Social Question

mazingerz88's avatar

If you have ever allowed yourself to be manipulated, why and by whom?

Asked by mazingerz88 (29202points) November 20th, 2011

Was it for a good cause that you let yourself be used, even abused, maybe?

Observing members: 0 Composing members: 0

8 Answers

RealEyesRealizeRealLies's avatar

It was for her love. And no, that wasn’t a good cause.

Coloma's avatar

I don’t think anyone truly “allows” themselves to be used or manipulated.
It’s a matter of education and identifying manipulative behaviors/traits in others.

I have let go of quite a few people in the last decade of my life as soon as I identified the games and personality traits for what they were.

The vast majority of manipulators are personality disordered by degree, especially narcissists, passive aggressives and those with sociopathic traits.

Once one is on to what to watch for in dealing with others and knows the “games” these types are infamous for, it gets easier and easier to spot the red flags before you’re in the trenches. I’m damn near an expert these days and a lifetime of experience has shown me what to watch for.

I’m a regular Bloodhound these days and can sniff out the most subtle scent of a weasel. lol

partyrock's avatar

It was by an ex boyfriend I really really loved. I let him hurt me, and abuse me, even though I knew it was wrong. I knew I deserved better, but I like him so much, and I didn’t want us to be apart. So I stayed for a while until it got really bad, and I got the courage to leave him.

whitenoise's avatar

If you allow someone to manipulate you, then it is not manipulation, but a game or seduction, or whatever you want to call it.

I understand your question though and… yes quite often I allow it.
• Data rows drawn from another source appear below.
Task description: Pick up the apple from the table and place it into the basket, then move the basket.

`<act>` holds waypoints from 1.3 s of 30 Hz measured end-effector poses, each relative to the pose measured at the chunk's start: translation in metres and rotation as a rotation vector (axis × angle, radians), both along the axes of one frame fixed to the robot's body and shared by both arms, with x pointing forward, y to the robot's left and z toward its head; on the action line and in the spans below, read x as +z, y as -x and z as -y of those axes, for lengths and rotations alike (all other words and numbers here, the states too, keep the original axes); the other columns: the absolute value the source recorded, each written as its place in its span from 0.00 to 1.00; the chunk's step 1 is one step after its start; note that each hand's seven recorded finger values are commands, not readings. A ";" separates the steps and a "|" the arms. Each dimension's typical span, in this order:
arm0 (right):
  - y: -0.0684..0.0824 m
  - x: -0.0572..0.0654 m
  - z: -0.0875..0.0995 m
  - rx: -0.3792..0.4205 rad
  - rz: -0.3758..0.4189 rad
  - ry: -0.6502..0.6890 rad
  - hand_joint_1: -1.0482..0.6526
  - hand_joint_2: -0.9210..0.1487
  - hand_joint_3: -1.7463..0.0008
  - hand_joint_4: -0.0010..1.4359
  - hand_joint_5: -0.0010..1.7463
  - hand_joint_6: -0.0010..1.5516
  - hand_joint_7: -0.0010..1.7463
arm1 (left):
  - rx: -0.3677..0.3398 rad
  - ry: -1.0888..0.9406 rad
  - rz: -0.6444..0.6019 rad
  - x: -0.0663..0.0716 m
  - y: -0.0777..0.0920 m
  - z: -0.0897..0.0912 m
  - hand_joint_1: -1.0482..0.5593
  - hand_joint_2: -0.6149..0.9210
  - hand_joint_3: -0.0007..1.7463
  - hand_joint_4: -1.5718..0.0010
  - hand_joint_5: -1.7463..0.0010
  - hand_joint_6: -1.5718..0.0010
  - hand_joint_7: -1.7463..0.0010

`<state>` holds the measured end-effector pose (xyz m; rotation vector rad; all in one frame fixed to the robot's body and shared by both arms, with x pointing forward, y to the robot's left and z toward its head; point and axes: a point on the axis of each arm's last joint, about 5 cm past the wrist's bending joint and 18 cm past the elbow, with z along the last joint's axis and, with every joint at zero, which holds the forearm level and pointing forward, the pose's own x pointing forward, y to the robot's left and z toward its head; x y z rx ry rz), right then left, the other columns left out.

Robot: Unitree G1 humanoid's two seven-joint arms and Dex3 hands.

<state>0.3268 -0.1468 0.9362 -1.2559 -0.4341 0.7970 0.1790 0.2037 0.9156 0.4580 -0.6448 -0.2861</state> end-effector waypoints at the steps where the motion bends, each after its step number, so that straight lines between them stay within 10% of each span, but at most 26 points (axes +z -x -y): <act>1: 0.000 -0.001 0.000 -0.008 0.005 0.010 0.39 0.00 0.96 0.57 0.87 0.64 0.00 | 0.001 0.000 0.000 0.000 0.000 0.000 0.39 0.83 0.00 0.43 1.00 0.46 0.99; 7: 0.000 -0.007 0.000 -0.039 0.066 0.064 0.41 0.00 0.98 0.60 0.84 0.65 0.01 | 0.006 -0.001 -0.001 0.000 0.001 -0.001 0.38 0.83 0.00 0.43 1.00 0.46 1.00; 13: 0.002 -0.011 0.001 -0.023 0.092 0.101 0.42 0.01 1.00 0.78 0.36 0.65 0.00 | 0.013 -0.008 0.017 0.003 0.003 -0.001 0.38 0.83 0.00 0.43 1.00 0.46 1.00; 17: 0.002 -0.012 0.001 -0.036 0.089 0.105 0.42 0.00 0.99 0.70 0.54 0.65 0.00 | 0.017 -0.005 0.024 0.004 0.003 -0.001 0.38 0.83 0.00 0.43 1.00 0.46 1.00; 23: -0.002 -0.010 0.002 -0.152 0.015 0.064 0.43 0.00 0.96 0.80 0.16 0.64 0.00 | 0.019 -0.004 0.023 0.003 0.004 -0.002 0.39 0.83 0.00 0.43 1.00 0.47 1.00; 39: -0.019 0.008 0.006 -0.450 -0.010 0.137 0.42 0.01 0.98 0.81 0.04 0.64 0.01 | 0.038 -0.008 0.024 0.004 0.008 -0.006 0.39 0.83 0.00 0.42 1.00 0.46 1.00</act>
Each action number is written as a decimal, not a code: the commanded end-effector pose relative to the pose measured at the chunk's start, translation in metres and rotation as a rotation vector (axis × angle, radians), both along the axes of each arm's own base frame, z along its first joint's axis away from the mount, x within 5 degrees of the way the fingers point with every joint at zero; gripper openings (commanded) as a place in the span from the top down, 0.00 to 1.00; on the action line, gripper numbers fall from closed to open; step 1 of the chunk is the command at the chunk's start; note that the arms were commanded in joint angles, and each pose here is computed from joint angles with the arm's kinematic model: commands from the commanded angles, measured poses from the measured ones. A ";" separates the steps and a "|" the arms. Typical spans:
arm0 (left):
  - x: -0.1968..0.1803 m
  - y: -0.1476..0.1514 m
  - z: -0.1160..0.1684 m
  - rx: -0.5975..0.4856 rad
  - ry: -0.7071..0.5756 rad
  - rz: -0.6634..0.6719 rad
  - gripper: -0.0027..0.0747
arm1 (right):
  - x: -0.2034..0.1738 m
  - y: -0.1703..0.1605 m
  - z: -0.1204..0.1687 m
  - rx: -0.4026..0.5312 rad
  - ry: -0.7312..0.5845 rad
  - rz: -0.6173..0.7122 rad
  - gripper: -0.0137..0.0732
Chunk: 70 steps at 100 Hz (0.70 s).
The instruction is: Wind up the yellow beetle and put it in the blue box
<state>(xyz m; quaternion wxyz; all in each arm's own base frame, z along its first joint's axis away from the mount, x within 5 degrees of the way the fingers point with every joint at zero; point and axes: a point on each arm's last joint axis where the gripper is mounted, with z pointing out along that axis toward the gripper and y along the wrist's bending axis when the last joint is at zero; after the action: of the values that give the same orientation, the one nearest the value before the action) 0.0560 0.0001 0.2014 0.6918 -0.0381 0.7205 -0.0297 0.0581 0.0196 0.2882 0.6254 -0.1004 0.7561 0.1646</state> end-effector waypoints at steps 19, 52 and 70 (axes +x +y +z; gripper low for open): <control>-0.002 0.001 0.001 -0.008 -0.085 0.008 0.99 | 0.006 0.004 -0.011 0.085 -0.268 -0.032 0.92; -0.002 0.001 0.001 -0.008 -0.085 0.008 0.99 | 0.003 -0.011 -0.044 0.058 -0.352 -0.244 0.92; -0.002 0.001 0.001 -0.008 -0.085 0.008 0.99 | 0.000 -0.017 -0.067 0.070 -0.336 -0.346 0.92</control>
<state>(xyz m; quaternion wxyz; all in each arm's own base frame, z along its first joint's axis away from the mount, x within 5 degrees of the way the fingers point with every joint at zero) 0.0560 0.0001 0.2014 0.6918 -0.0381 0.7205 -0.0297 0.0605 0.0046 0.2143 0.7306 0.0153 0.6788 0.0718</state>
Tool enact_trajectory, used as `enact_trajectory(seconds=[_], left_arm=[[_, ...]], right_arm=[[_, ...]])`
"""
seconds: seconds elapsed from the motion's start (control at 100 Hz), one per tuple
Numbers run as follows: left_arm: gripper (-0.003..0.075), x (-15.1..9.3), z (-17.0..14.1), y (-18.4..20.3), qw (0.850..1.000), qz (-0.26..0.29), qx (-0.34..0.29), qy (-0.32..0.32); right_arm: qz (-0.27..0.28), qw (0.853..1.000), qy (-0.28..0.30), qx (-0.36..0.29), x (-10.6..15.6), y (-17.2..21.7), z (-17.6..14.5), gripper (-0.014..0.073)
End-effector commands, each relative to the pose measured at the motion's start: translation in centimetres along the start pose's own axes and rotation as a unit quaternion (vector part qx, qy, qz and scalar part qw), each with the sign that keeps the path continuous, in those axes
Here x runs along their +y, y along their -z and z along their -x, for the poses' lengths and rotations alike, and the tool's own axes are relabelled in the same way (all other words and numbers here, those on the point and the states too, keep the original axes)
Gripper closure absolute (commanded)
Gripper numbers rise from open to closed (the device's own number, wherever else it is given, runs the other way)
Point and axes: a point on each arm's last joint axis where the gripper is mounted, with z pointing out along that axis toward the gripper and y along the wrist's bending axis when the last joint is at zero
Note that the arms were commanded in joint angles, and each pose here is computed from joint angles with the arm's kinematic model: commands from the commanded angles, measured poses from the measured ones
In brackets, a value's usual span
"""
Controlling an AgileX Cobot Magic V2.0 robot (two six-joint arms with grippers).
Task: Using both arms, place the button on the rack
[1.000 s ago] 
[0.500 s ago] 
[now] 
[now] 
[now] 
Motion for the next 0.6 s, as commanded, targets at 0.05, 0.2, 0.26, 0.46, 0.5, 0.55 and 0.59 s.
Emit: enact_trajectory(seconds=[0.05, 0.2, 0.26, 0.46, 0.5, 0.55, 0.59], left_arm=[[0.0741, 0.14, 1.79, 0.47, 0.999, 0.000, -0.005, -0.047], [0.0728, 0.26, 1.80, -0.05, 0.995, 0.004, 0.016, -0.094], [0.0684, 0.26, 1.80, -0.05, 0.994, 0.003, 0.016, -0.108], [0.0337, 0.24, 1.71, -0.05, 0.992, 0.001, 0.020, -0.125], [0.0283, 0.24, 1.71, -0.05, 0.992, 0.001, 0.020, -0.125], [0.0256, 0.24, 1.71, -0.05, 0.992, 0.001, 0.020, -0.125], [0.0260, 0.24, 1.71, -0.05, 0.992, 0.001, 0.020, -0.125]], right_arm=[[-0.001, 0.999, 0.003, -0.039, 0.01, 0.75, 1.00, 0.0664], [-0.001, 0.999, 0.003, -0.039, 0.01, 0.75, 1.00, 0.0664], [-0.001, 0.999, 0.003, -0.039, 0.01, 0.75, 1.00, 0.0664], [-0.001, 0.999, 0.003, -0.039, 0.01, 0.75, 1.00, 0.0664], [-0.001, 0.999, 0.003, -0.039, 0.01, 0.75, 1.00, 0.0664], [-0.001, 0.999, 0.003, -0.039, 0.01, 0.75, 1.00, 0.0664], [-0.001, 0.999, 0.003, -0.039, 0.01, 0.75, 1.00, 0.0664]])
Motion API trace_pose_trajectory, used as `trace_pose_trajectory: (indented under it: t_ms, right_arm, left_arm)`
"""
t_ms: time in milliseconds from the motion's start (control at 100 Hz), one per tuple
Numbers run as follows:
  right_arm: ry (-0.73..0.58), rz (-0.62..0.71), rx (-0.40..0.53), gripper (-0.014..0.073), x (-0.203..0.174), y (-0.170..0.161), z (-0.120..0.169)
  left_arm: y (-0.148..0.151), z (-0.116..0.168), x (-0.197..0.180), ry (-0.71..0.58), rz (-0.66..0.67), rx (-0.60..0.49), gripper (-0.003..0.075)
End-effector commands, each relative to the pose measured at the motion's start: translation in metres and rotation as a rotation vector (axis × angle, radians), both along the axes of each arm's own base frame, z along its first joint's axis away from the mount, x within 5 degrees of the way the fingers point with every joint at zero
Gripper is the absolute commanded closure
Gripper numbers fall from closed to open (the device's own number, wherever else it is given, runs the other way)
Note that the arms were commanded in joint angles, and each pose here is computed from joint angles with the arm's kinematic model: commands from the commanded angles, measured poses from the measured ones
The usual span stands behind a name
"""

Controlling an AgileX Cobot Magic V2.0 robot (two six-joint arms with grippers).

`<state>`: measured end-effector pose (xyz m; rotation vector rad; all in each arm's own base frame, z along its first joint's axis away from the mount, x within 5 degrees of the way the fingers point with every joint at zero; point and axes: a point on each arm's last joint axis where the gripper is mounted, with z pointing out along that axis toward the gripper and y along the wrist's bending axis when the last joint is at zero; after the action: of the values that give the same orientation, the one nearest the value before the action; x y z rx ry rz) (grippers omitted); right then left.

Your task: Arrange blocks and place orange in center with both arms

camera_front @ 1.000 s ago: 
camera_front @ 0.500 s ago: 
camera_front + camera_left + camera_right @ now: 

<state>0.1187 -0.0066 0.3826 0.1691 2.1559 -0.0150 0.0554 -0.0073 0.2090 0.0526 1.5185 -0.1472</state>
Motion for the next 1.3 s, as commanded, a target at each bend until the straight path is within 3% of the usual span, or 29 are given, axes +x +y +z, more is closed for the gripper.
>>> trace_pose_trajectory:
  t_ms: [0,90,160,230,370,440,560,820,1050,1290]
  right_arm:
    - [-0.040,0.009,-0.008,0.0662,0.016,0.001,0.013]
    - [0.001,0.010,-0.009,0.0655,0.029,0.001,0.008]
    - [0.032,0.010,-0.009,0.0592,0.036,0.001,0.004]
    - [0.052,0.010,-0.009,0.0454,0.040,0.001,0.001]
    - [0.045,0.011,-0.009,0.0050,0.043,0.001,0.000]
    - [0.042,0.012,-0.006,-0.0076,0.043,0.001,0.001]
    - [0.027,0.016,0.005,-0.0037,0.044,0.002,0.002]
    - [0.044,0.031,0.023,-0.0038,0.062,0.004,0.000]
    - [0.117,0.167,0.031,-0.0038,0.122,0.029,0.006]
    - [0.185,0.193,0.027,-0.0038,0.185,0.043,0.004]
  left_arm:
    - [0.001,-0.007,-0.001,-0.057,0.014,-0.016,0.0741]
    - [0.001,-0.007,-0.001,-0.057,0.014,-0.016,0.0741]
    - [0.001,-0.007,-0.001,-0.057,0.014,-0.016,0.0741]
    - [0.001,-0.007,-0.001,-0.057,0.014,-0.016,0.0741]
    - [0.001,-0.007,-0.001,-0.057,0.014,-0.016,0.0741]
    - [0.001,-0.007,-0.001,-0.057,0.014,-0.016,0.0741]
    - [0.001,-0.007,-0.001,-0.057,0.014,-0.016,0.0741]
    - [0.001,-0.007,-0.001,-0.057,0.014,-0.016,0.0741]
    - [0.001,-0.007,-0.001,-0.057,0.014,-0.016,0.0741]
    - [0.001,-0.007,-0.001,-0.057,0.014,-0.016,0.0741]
The reason I allow it, is to not hurt someone else unnecessary, or because the manipulation is benevolent.

Sometimes my kids try to manipulate me and my wife. We sometimes let them get away with it. It is part of life.

For instance: during dinner, one of my children may start talking about his day at school, how tiring it was and how he feels not so hungry because of that. We allow him to get away with that, even though we know it is a kind way of saying he doesn’t like the food.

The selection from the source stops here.